Spagna. La speranza socialista in Europa riparte da Pedro Sánchez

Spagna. Il premier spagnolo fa il bis, il Psoe stacca i popolari. Podemos arranca

Luca Tancredi Barone * • 27/5/2019 • Europa • 152 Viste

Il partito socialista è di nuovo il primo partito alle elezioni europee, e anche per le municipali e le regionali, superando addirittura la soglia psicologica del 30% (un mese fa era al 28,7%): oggi sfiora il 33%, con 20 eurodeputati (ne ottenne 14 cinque anni fa). L’affluenza al voto è attorno al 65%, dieci punti in meno che ad aprile, ma 20 punti in più che nelle ultime europee.

MA GLI ALTRI RISULTATI di ieri notte sono meno entusiasmanti. Il Pp ritorna al 20%, quando un mese fa ottenne solo il 16,7%, e ottiene 12 eurodeputati (erano 16 nel 2014). Ciudadanos è al 12% (erano al 16 ad aprile) e con i loro 7 eurodeputati (5 in più del 2014) rimangono lontani da diventare leader della destra spagnola, come speravano. Unidas Podemos conferma la sua debolezza: ottiene solo il 10% dei voti, ad aprile erano quasi al 14%. Ottiene 6 eurodeputati, ma nel 2014 Podemos e Izquierda Unida (che allora andavano separati) ottennero in tutto 11 deputati. Vox si sgonfia un po’, passa dal 10% abbondante al 6%, ma ottiene comunque 3 eurodeputati.

La coalizione Ahora repúblicas guidata da Esquerra Republicana e da Oriol Junqueras (leader indipendentista in carcere), ottiene 3 seggi, due vanno invece alla coalizione guidata da Carles Puigdemont (in esilio in Belgio), ne ottiene due; un seggio infine ai nazionalisti baschi del Pnv, nella coalizione chiamata Ceus. In totale la sinistra manda 29 eurodeputati, la destra 23. Oltre ai 52 che le toccano, la Spagna quando il Regno unito uscirà dall’Unione europea, guadagnerà altri 5 seggi, che toccheranno 1 ciascuno a Pp, Psoe, Ciudadanos, Vox e Ahora repúblicas.

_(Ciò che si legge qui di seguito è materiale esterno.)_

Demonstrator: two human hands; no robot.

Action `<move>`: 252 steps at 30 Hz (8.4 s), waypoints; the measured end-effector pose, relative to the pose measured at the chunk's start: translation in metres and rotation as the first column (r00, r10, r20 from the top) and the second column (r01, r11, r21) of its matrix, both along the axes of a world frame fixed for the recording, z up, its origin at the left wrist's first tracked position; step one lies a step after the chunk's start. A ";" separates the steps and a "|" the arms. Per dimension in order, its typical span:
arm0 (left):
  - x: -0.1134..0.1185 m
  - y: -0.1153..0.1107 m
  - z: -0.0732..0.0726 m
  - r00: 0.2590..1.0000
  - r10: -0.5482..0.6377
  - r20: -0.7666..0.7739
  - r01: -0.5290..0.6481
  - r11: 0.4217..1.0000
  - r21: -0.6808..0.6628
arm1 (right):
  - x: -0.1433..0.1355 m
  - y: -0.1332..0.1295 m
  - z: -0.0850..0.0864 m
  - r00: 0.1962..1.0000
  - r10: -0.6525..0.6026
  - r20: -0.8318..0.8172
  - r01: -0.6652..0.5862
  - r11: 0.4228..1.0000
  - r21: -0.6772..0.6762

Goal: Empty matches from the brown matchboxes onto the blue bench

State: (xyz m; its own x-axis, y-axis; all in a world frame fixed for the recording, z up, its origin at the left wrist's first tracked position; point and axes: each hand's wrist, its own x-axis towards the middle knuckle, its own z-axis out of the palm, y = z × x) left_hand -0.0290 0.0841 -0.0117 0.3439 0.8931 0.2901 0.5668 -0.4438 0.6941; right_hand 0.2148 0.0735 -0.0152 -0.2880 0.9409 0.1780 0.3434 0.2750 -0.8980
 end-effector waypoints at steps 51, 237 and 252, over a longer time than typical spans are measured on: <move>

MA LE ELEZIONI LOCALI sono quelle che portano le peggiori notizie. Le due simboliche sindache di Madrid, Manuela Carmena, e Barcellona, Ada Colau, hanno perso. A Madrid, la somma del partito di Carmena, Más Madrid, che è arrivato primo, e dei socialisti ottiene un seggio meno della maggioranza: le tre destre si metteranno d’accordo per restituire il comune al Pp e José Luis Martínez-Almeida sarà probabilmente il prossimo sindaco. La lista guidata dall’ex assessore di Carmena, da lei allontanato, Carlos Sánchez Mato di Izquierda Unida, non supera la soglia, fermandosi al 3%. A Barcellona per un soffio arriva primo Ernest Maragall, di Esquerra Republicana, ma ottiene lo stesso numero di consiglieri dei Barcelona en Comú, guidato dalla sindaca uscente, Ada Colau: 10.

Il Psoe cresce da 4 a 8 consiglieri, Ciudadanos (nella lista dell’ex premier francese Manuel Valls) passa di 5 a 6 e Junts per Catalunya (partito di Puigdemont che a Barcellona presentava l’incarcerato Joaquim Forn) dimezza da 10 a 5 i suoi consiglieri. E il Pp, che supera di un soffio la soglia, ne ottiene 2 (ne aveva 3). La Cup rimane fuori. Se non c’è accordo che arrivi a 21 voti, sarà Maragall il nuovo sindaco (per la prima volta un sindaco indipendentista), ma i giochi qui sono ancora aperti.

C’È DI PEGGIO: anche nell’emblematica comunità di Madrid la sinistra non riesce a strappare dopo 30 anni dalle mani del Pp. Socialisti, más Madrid (guidato dall’ex Podemos Íñigo Errejón) e Podemos (che ottiene un terzo dei voti che Errejón) a mezzanotte era sotto di un seggio rispetto alla destra. Emblematico invece il risultato di Valencia e Cadice: nel primo caso, il sindaco appoggiato da Compromís (ex alleati di Podemos e ora distanziati) riesce a rivincere, e lo stesso accade al sindaco di Cadice, in rotta con Podemos, e marito della leader di Podemos Andalusia, da tempo in conflitto con la direzione di Madrid.